Sorry, you need to enable JavaScript to visit this website.

Rogelio Aguilera truck driver sentence reduced 110 year, case details

Colorado's prison sentence for truckers has been cut by 100 years.

Unjust and disproportionate were words used by Gov. Jared Polis to describe the first prison sentence given to the driver, Rogel L. Aguilera-Mederos.

The driver of a truck that was in a crash that killed four people in 2019 was sentenced to 110 years in prison. On Thursday, the governor of Colorado cut that sentence down to 10 years.

"Unfair" and "disproportionate" to many other sentences, Gov. Jared Polis said.

A letter from Mr. Polis to the driver, Rogel L. Aguilera-Mederos: "Your unusual sentence shows that sentences for similar crimes don't always match up." People should talk more about sentencing laws after this case, the man said.

Mr. Aguilera-Mederos will be able to leave prison on December 30, 2026, according to a letter from the governor.

At some point on April 25, 2019, Mr. Aguilera-Mederos was behind the wheel of a truck on I-70 in Colorado's Lakewood. It hit several cars, killing four people.

Rogelio Aguilera truck driver sentence reduced 110 year, case details
Dozens of people in support of Rogel L. Aguilera-Mederos, the truck driver who was killed in an accident, gathered outside the state capitol in Denver last week. They asked for a reduction in the 110-year sentence that he was given.

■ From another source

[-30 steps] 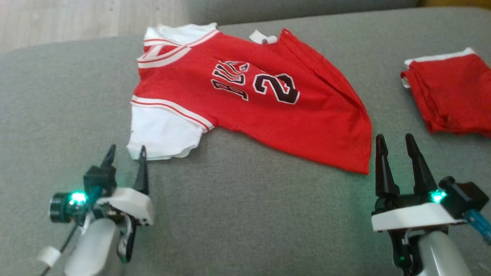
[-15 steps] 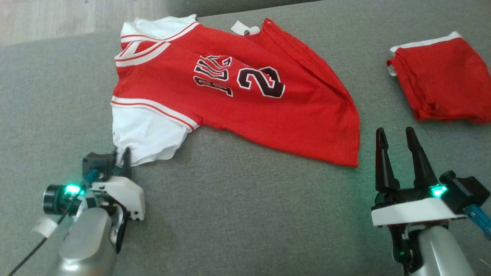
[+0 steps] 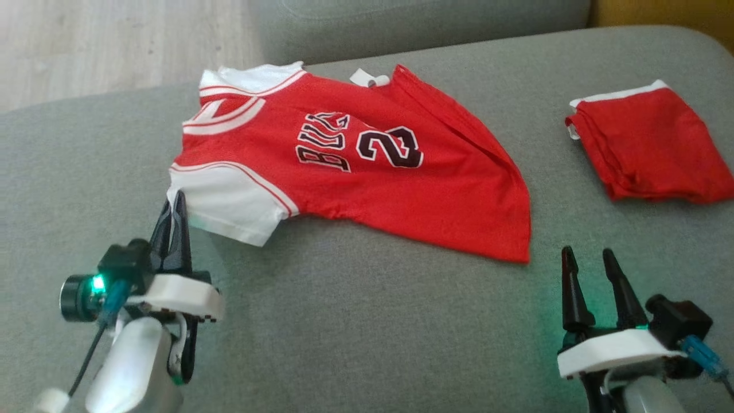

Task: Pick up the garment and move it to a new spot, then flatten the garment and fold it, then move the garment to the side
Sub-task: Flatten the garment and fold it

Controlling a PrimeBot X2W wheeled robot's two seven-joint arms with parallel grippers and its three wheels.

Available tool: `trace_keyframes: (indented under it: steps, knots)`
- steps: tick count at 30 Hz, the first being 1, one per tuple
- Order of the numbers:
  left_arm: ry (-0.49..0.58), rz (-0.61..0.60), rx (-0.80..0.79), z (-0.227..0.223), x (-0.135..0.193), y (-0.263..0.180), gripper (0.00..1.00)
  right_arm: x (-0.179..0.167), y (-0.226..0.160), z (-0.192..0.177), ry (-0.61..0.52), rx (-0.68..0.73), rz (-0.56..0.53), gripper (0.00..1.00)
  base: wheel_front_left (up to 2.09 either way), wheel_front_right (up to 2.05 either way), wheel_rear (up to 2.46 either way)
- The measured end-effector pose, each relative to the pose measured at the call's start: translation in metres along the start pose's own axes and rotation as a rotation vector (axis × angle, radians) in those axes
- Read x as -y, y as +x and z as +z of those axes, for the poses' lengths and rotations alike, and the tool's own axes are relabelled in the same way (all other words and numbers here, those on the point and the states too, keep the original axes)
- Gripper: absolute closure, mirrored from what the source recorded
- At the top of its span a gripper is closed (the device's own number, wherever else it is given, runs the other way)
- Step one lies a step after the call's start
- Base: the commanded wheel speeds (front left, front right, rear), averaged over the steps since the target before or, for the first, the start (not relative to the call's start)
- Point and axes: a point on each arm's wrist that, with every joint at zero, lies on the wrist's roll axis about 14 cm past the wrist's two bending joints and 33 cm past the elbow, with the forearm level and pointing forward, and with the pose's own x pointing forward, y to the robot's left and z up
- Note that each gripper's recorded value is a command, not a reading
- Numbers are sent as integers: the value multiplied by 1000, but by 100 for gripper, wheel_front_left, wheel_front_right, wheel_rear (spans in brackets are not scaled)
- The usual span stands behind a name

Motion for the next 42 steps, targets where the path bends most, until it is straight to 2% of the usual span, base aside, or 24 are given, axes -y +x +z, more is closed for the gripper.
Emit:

Mr. Aguilera-Mederos has said that broken brakes were the main reason for the crash. The company he worked for, Castellano 03 Trucking L.L.C. in Houston, did not immediately return messages left at phone numbers linked to the company.

Jurors found him guilty of 27 crimes in October, including vehicular murder and vehicular assault. He was 26 when A. Bruce Jones sentenced him to more than a century in prison on December 13. He said that because of a law in Colorado, sentences for each count had to be served one after the other, not together.

"If I had the power, this would not be my sentence," a judge told Reuters. "If I had the power, this would not be my sentence."

A petition asking for Mr. Aguilera-sentence Mederos's to be cut quickly gained a lot of support.

Wife of a man who died in a plane crash: "He should spend some time in prison and think about what he did."

This is what she said: "We are truly the victims." She also said that she thought that Mr. Aguilera-Mederos had made "bad decisions all day long."

When they first said that Mr. Aguilera-Mederos was to blame for the deaths, they said he didn't steer the truck onto a runaway-truck ramp that was on the highway. The truck was hauling lumber at the time.

The lawyer for Mr. Aguilera-Mederos, James Colgan, said that "we're not saying he's innocent and did not make mistakes," but that "the punishment has to fit the crime, and this punishment does not fit the crime." Before formally asking for a commutation, he said that "we are not saying that he is innocent and did not make mistakes."

During the same time, Mr. Polis pardoned more than 1,300 people who had been convicted of having two ounces or less of pot. His sentence was cut short for a couple of other people as well.

Asked Mr. Aguilera-Mederos, "Why did your life not die when other people did?" Throughout your life, you will feel the weight of this event. "You will do what is right."